Evolution in macro-micro properties of cement-treated clay with changing ratio of red mud to phosphogypsum

Abstract

To investigate the effect of combined red mud (RM) and phosphogypsum (PG) in cement-treated clay, unconfined compressive strength (UCS) tests and isotropically consolidated undrained triaxial (ICUT) tests were performed to explore the effects of RM/PG ratio on mechanical behavior of stabilized clay. Moreover, x-ray diffractometer (XRD) tests, thermogravimetric analysis/differential scanning calorimetry (TG/DSC) tests and scanning electron microscopy (SEM) tests were employed to observe the evolution in microstructure with changing RM/PG ratios. The results indicate that the combined RM and PG play a significant role in cement-based hydration reactions. The UCS at early curing stages nearly doubles with an optimal proportion of 7.5 %RM and 2.5 %PG. The stabilized clay with high contents of RM exhibits a higher maximum deviator stress and a brittle behavior in undrained shearing process. As the PG content increases, the peak strength decreases but the ductility of the specimen increases remarkably. It is believed that the RM acts as an alkali activator on clay minerals whereas the PG mainly contributes to the generation of ettringite.

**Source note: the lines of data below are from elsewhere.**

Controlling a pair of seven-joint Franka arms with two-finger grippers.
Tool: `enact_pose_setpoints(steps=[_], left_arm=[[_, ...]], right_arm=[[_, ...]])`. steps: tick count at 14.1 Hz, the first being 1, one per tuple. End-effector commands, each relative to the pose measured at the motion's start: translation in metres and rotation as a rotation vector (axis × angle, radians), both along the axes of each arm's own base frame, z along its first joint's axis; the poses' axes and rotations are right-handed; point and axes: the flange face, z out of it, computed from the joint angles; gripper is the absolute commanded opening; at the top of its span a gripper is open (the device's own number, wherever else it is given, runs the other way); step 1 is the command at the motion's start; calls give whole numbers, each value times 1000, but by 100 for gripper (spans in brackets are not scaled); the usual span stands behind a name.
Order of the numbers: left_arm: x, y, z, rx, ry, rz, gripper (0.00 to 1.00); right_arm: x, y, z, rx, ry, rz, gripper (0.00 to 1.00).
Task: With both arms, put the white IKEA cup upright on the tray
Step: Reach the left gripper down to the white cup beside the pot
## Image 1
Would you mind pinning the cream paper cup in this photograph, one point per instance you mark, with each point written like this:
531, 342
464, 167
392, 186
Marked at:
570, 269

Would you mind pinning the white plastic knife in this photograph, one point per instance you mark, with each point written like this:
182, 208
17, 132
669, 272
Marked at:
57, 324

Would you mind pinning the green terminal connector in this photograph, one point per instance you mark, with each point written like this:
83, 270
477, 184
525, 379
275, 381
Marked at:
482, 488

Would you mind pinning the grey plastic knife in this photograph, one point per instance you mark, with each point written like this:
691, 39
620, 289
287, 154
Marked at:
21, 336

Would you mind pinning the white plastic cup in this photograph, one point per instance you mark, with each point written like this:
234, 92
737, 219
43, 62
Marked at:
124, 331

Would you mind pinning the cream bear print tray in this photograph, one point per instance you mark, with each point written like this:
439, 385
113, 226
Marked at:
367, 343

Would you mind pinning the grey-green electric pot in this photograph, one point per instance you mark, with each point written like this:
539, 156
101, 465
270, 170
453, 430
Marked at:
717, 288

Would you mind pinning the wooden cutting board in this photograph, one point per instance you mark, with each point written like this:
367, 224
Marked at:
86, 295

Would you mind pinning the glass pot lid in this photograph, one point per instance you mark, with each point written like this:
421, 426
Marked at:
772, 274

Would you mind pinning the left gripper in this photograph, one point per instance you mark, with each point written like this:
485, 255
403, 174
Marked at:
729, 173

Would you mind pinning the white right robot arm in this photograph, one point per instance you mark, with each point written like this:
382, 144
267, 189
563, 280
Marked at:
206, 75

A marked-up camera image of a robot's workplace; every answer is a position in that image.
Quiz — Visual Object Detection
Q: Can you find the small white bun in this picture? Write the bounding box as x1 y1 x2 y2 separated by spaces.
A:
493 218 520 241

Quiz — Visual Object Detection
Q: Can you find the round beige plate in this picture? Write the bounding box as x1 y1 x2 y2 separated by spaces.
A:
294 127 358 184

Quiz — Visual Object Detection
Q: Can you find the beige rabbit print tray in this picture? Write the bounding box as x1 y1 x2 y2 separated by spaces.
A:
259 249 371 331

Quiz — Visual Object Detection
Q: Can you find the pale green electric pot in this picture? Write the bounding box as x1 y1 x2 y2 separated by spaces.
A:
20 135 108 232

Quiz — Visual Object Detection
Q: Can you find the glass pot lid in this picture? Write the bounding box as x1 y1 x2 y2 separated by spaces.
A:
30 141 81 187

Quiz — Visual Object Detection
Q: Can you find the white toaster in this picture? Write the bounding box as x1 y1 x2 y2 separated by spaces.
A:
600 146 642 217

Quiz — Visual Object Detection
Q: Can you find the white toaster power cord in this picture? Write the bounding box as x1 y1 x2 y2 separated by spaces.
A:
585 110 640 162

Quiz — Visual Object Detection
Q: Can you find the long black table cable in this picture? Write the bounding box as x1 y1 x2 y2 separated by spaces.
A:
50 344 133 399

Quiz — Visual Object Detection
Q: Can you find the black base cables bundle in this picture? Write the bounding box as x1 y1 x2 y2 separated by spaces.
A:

The combined RM and PG not only promotes sufficient pozzolanic reactions and stronger cementation bonds, but also brings out a principally denser microstructure, though a few large pores can be observed due to expansion potential of ettringite. However, the microstructure of stabilized clay becomes much looser with a high content of PG. Partial amounts of PG are found non-reactive with inadequate active aluminium ions. The mechanical behavior of stabilized clay also gets worse concerning negative effects of impurities in PG.